**EXERCISE:** Print the records exactly and in full, please; the pictures stay out.

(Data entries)

########################################

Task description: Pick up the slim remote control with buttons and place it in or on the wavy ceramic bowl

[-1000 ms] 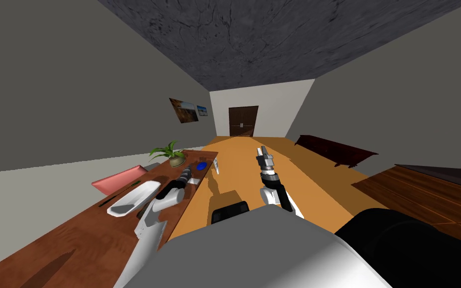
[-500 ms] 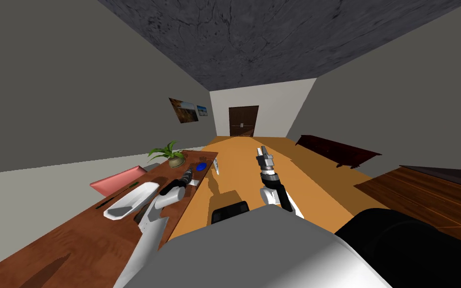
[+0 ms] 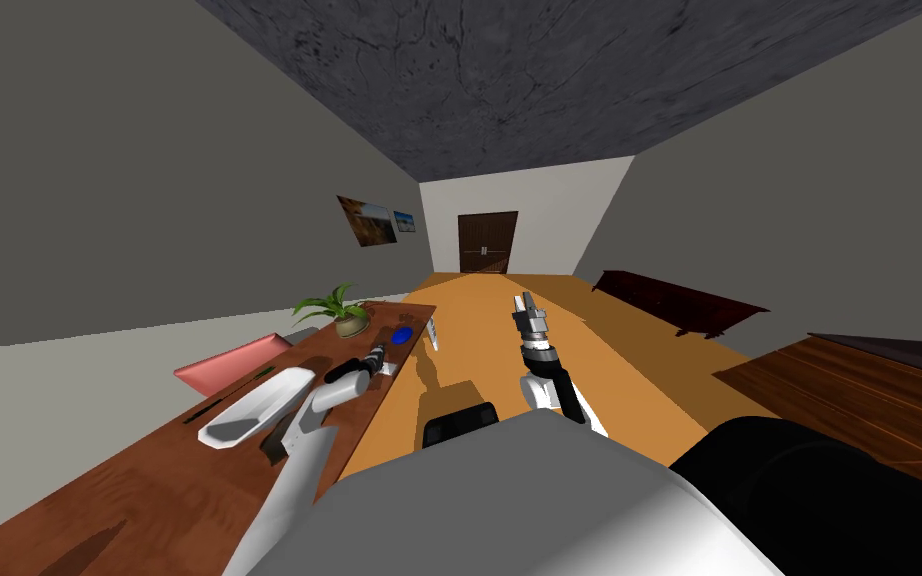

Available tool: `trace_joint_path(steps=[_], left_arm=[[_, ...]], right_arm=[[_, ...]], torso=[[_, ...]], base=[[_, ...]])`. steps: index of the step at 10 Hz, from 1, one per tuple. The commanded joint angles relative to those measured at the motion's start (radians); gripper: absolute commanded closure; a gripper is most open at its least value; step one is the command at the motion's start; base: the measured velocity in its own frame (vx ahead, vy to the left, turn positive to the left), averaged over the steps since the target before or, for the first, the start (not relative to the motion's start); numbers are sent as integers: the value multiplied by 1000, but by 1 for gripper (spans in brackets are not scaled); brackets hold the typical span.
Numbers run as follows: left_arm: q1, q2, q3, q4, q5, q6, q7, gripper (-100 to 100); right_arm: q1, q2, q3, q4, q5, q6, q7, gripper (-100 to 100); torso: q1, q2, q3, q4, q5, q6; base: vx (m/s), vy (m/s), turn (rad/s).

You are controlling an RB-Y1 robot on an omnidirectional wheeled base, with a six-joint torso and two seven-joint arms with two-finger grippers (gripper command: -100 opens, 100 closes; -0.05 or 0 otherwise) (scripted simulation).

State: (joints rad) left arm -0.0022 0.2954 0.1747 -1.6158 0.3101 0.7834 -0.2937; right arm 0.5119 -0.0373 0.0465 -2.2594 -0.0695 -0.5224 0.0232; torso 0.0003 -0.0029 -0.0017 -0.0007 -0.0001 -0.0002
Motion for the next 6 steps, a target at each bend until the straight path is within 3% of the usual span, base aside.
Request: trace_joint_path(steps=[1,2,3,6], left_arm=[[-5,1,1,9,0,29,-1,-100],[-28,12,7,58,8,69,-13,-100],[-28,12,7,58,8,84,-13,-100],[-73,33,17,153,21,165,-37,-100]], right_arm=[[0,0,0,0,0,0,0,0],[0,0,0,0,0,0,0,0],[0,0,0,0,0,0,0,0],[0,0,0,0,0,0,0,0]], torso=[[0,0,0,0,0,0],[0,1,1,0,0,0],[0,0,0,0,0,0],[1,0,0,0,0,0]], base=[[20,-1,1],[34,3,-1],[39,5,-1],[49,12,-6]])
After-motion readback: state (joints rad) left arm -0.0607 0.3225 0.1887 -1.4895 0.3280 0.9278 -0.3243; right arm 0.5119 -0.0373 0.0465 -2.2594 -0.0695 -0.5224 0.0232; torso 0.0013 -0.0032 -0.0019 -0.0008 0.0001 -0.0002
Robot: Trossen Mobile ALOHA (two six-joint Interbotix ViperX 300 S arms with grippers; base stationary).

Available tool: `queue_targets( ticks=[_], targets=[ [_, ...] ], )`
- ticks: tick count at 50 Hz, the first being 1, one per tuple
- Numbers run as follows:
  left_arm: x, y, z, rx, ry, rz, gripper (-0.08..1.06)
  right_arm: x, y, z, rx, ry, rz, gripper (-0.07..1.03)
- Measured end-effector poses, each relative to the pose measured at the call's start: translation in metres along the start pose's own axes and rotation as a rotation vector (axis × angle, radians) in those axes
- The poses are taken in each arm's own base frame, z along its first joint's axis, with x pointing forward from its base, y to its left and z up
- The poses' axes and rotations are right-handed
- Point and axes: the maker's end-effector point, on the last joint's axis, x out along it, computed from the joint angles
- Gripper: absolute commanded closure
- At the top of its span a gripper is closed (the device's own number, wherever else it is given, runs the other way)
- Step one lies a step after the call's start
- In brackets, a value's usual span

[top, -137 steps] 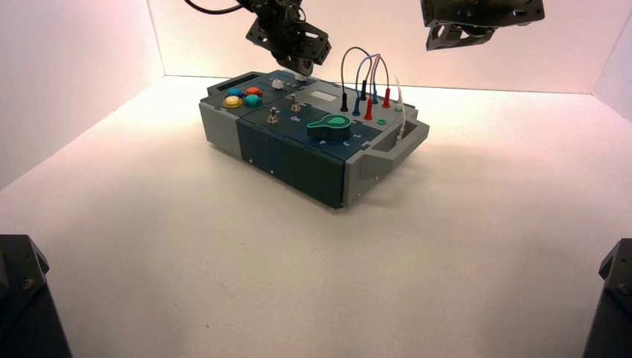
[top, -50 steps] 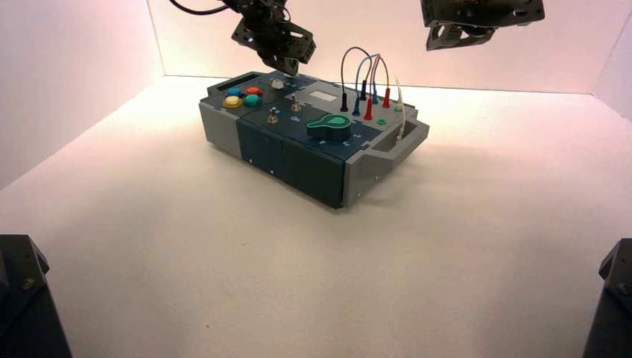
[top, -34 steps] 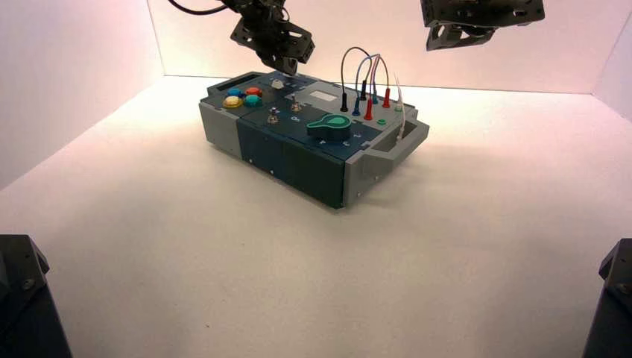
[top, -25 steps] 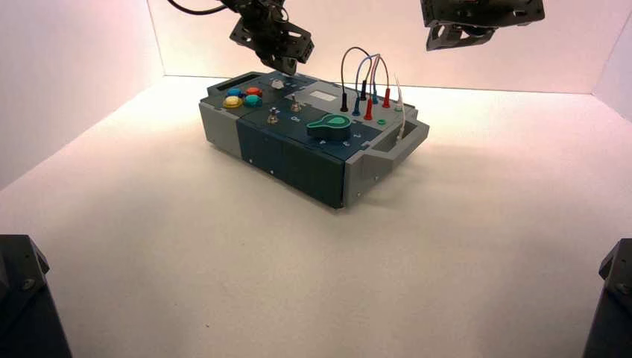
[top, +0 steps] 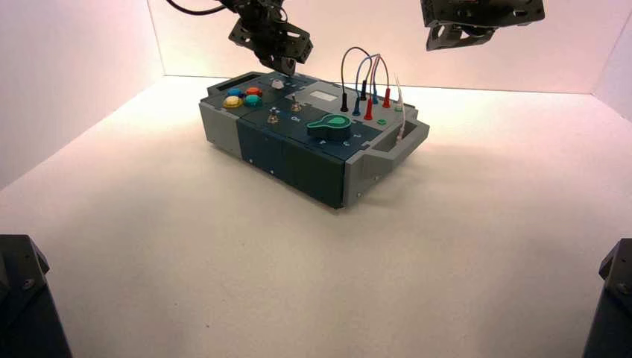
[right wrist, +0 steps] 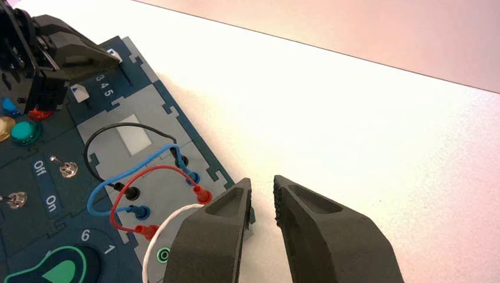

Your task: Move the top slider to position 2.

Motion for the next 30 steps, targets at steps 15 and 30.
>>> queue_targets(
  ticks=[15,30],
  targets=[
    [0.000,-0.017,0.001,0.022,0.006,-0.023,1.00,0.000,0.000,0.000,0.000,0.000,0.000,0.73],
    [0.000,-0.027,0.001,0.035,0.009,-0.037,1.00,0.000,0.000,0.000,0.002,-0.002,0.000,0.73]
  ],
)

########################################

**RESULT:**
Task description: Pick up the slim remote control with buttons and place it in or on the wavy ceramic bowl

[-1000 ms] 
[-500 ms] 
[+0 ms] 

Available tool: `trace_joint_path(steps=[_], left_arm=[[_, ...]], right_arm=[[_, ...]], torso=[[_, ...]], base=[[_, ...]])`. steps: index of the step at 10 Hz, from 1, one per tuple. The commanded joint angles relative to those measured at the motion's start (radians); gripper: absolute commanded closure; a gripper is most open at its least value; step one is the command at the motion's start; base: the measured velocity in its own frame (vx ahead, vy to the left, turn positive to the left), averaged over the steps since the target before or, for the first, the start (not relative to the motion's start); numbers are sent as integers: the value multiplied by 1000, but by 1 for gripper (spans in brackets are not scaled); brackets hold the typical span.
Numbers run as follows: left_arm: q1, q2, q3, q4, q5, q6, q7, gripper (-100 to 100); right_arm: q1, q2, q3, q4, q5, q6, q7, gripper (-100 to 100); torso: q1, q2, q3, q4, q5, q6; base: vx (m/s), vy (m/s), turn (rad/s).

You are controlling an RB-Y1 robot on an omnidirectional wheeled base, with a six-joint torso and two seven-joint arms with two-finger grippers (gripper command: -100 opens, 100 closes; -0.05 or 0 otherwise) (scripted simulation).

State: (joints rad) left arm -0.0022 0.2954 0.1747 -1.6158 0.3101 0.7834 -0.2937; right arm 0.5119 -0.0373 0.0465 -2.2594 -0.0695 -0.5224 0.0232; torso 0.0003 -0.0029 -0.0017 -0.0007 -0.0001 -0.0002
Motion for the next 6 steps, a target at each bend until the straight path is within 3% of the usual span, base aside.
Request: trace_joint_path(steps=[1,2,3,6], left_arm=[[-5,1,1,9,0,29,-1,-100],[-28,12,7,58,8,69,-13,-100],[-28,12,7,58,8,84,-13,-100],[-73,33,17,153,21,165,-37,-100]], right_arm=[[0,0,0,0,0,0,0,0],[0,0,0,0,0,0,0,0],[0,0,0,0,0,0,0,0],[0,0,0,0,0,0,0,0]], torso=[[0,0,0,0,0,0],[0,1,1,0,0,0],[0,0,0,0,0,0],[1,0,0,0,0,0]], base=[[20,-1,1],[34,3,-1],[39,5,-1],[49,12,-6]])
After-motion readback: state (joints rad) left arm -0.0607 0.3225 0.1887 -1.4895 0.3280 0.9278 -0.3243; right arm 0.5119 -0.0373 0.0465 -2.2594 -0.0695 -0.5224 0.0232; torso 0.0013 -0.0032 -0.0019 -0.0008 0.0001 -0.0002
Robot: Trossen Mobile ALOHA (two six-joint Interbotix ViperX 300 S arms with grippers; base stationary).

Available tool: `queue_targets( ticks=[_], targets=[ [_, ...] ], )`
- ticks: tick count at 50 Hz, the first being 1, one per tuple
- Numbers run as follows:
  left_arm: x, y, z, rx, ry, rz, gripper (-0.08..1.06)
  right_arm: x, y, z, rx, ry, rz, gripper (-0.07..1.03)
- Measured end-effector poses, each relative to the pose measured at the call's start: translation in metres along the start pose's own axes and rotation as a rotation vector (axis × angle, radians) in those axes
- The poses are taken in each arm's own base frame, z along its first joint's axis, with x pointing forward from its base, y to its left and z up
- The poses' axes and rotations are right-handed
- Point and axes: the maker's end-effector point, on the last joint's axis, x out along it, computed from the joint angles
- Gripper: absolute commanded closure
- At the top of its span a gripper is closed (the device's own number, wherever else it is given, runs the other way)
- Step one lies a step after the call's start
- In brackets, a value's usual span

[top, -137 steps] 
[top, -50 steps] 
[top, -34 steps] 
[top, -25 steps] 
[top, +0 steps] 
[right wrist, +0 steps] 

Your task: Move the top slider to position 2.

Motion for the next 30 steps, targets at steps 15 and 30.
>>> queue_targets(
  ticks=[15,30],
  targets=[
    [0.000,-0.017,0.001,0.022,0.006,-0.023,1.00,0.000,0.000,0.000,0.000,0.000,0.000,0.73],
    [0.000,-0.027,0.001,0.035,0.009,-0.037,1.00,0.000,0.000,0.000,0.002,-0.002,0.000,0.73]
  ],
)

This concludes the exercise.